◆ **EXERCISE OBJECTIVE**
Images excluded, reproduce each line of the records exactly as it stands.

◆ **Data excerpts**
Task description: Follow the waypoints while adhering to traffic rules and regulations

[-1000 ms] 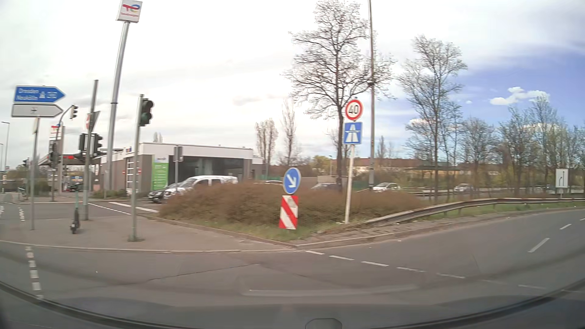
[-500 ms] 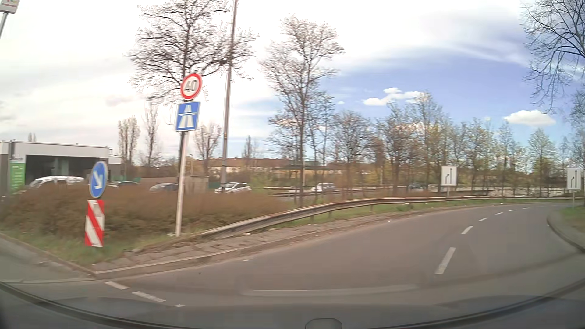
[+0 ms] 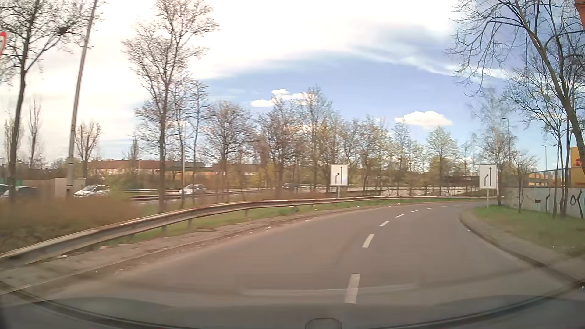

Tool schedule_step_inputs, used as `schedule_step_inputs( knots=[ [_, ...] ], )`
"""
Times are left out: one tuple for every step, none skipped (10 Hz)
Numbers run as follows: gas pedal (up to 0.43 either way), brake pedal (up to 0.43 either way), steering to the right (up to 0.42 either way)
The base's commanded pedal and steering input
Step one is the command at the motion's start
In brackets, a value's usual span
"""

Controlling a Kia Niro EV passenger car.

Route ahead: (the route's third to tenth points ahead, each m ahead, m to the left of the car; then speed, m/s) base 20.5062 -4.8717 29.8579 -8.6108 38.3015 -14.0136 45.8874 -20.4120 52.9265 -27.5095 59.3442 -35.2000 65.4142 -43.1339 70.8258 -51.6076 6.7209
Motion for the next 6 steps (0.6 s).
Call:
schedule_step_inputs(
  knots=[
    [0.421,0.0,0.233],
    [0.461,0.0,0.212],
    [0.488,0.0,0.198],
    [0.488,0.0,0.189],
    [0.52,0.0,0.178],
    [0.551,0.0,0.159]
  ],
)
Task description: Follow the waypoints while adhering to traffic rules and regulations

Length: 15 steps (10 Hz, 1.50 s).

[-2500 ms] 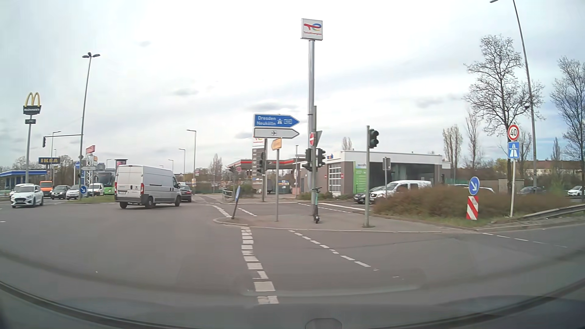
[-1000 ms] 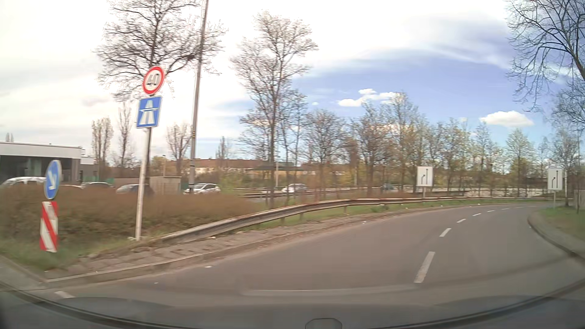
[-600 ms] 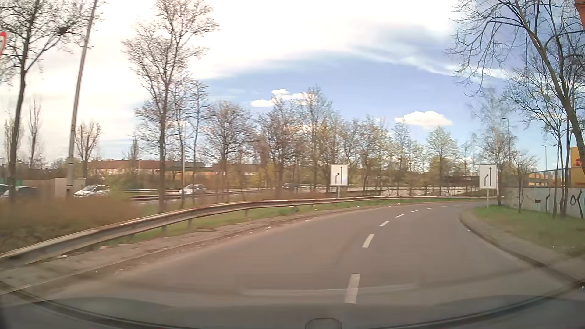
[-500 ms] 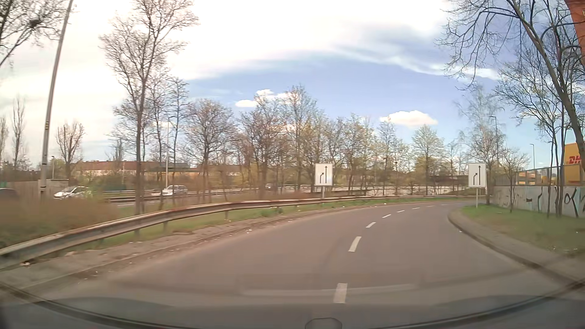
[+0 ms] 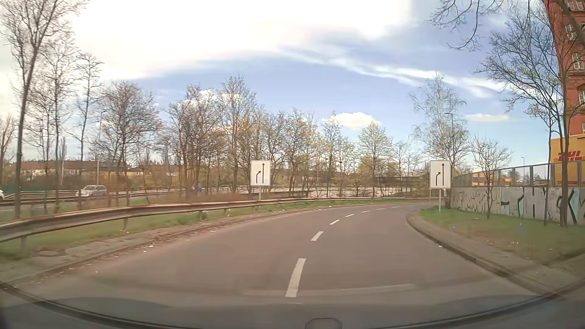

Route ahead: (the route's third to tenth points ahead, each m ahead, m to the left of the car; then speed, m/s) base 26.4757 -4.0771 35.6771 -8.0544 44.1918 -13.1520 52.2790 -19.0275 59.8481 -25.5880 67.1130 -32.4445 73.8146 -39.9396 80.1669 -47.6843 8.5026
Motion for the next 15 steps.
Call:
schedule_step_inputs(
  knots=[
    [0.559,0.0,0.135],
    [0.579,0.0,0.118],
    [0.591,0.0,0.104],
    [0.598,0.0,0.088],
    [0.598,0.0,0.072],
    [0.598,0.0,0.062],
    [0.598,0.0,0.055],
    [0.571,0.0,0.049],
    [0.571,0.0,0.047],
    [0.571,0.0,0.041],
    [0.539,0.0,0.03],
    [0.531,0.0,0.025],
    [0.531,0.0,0.026],
    [0.531,0.0,0.029],
    [0.531,0.0,0.038]
  ],
)
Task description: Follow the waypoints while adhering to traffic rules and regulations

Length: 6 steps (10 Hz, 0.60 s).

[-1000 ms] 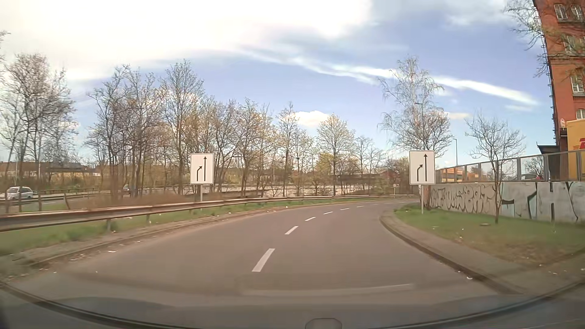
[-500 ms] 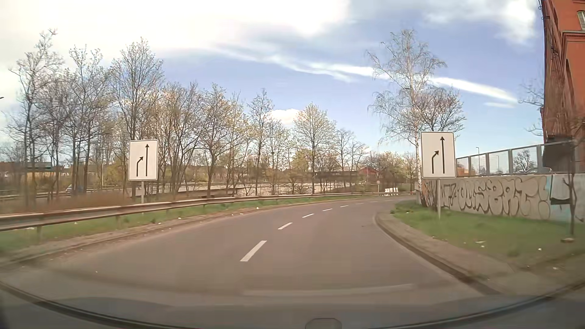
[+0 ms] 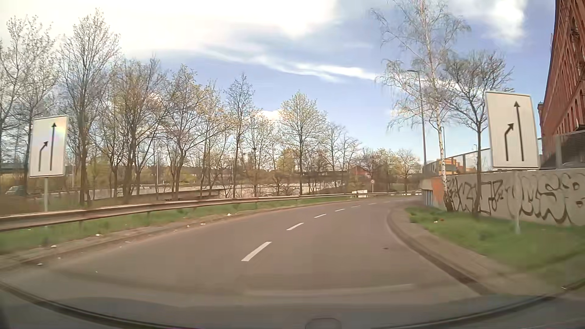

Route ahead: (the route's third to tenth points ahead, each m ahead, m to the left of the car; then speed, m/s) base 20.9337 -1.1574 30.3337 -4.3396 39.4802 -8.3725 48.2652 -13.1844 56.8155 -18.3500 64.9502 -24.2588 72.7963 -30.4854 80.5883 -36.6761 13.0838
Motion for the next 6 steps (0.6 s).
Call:
schedule_step_inputs(
  knots=[
    [0.531,0.0,0.049],
    [0.531,0.0,0.056],
    [0.531,0.0,0.057],
    [0.488,0.0,0.061],
    [0.461,0.0,0.067],
    [0.449,0.0,0.074]
  ],
)
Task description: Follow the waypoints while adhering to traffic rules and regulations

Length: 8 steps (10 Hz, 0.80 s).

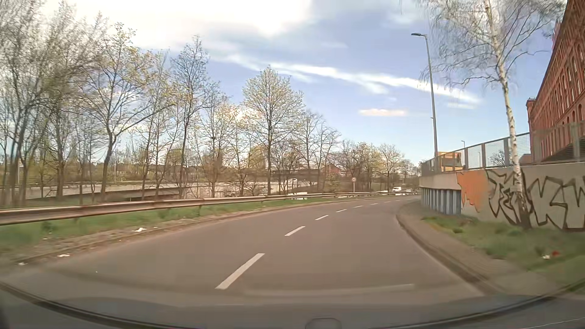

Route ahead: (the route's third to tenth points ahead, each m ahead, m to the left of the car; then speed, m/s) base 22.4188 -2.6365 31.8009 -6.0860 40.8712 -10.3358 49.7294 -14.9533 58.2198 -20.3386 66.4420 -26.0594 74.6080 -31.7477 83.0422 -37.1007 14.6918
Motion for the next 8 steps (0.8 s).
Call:
schedule_step_inputs(
  knots=[
    [0.449,0.0,0.073],
    [0.449,0.0,0.072],
    [0.449,0.0,0.072],
    [0.449,0.0,0.074],
    [0.449,0.0,0.075],
    [0.441,0.0,0.076],
    [0.39,0.0,0.076],
    [0.35,0.0,0.075]
  ],
)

◆ **FINISHED EXERCISE**
Task description: Follow the waypoints while adhering to traffic rules and regulations

[-1000 ms] 
[-500 ms] 
[+0 ms] 

Tool schedule_step_inputs, used as `schedule_step_inputs( knots=[ [_, ...] ], )`
"""
Times are left out: one tuple for every step, none skipped (10 Hz)
Numbers run as follows: gas pedal (up to 0.43 either way), brake pedal (up to 0.43 either way), steering to the right (up to 0.42 either way)
The base's commanded pedal and steering input
Step one is the command at the motion's start
In brackets, a value's usual span
"""

Controlling a Kia Niro EV passenger car.

Route ahead: (the route's third to tenth points ahead, each m ahead, m to the left of the car; then speed, m/s) base 20.5062 -4.8717 29.8579 -8.6108 38.3015 -14.0136 45.8874 -20.4120 52.9265 -27.5095 59.3442 -35.2000 65.4142 -43.1339 70.8258 -51.6076 6.7209
Motion for the next 6 steps (0.6 s).
Call:
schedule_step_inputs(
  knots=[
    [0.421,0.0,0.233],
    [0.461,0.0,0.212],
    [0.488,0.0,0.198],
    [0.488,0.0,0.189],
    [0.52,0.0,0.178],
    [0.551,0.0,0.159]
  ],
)
Task description: Follow the waypoints while adhering to traffic rules and regulations

Length: 15 steps (10 Hz, 1.50 s).

[-2500 ms] 
[-1000 ms] 
[-600 ms] 
[-500 ms] 
[+0 ms] 

Route ahead: (the route's third to tenth points ahead, each m ahead, m to the left of the car; then speed, m/s) base 26.4757 -4.0771 35.6771 -8.0544 44.1918 -13.1520 52.2790 -19.0275 59.8481 -25.5880 67.1130 -32.4445 73.8146 -39.9396 80.1669 -47.6843 8.5026
Motion for the next 15 steps.
Call:
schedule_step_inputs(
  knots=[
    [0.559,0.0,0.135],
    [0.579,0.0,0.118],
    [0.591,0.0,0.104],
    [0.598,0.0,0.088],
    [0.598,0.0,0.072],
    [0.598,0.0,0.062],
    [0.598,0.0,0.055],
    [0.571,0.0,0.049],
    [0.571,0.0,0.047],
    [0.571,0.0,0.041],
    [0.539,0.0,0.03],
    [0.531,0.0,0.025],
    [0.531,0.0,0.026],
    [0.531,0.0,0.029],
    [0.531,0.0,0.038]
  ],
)
Task description: Follow the waypoints while adhering to traffic rules and regulations

Length: 6 steps (10 Hz, 0.60 s).

[-1000 ms] 
[-500 ms] 
[+0 ms] 

Route ahead: (the route's third to tenth points ahead, each m ahead, m to the left of the car; then speed, m/s) base 20.9337 -1.1574 30.3337 -4.3396 39.4802 -8.3725 48.2652 -13.1844 56.8155 -18.3500 64.9502 -24.2588 72.7963 -30.4854 80.5883 -36.6761 13.0838
Motion for the next 6 steps (0.6 s).
Call:
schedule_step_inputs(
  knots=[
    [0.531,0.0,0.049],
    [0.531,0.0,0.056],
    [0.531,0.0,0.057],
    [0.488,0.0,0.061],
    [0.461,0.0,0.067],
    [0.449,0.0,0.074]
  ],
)
Task description: Follow the waypoints while adhering to traffic rules and regulations

Length: 8 steps (10 Hz, 0.80 s).


Route ahead: (the route's third to tenth points ahead, each m ahead, m to the left of the car; then speed, m/s) base 22.4188 -2.6365 31.8009 -6.0860 40.8712 -10.3358 49.7294 -14.9533 58.2198 -20.3386 66.4420 -26.0594 74.6080 -31.7477 83.0422 -37.1007 14.6918
Motion for the next 8 steps (0.8 s).
Call:
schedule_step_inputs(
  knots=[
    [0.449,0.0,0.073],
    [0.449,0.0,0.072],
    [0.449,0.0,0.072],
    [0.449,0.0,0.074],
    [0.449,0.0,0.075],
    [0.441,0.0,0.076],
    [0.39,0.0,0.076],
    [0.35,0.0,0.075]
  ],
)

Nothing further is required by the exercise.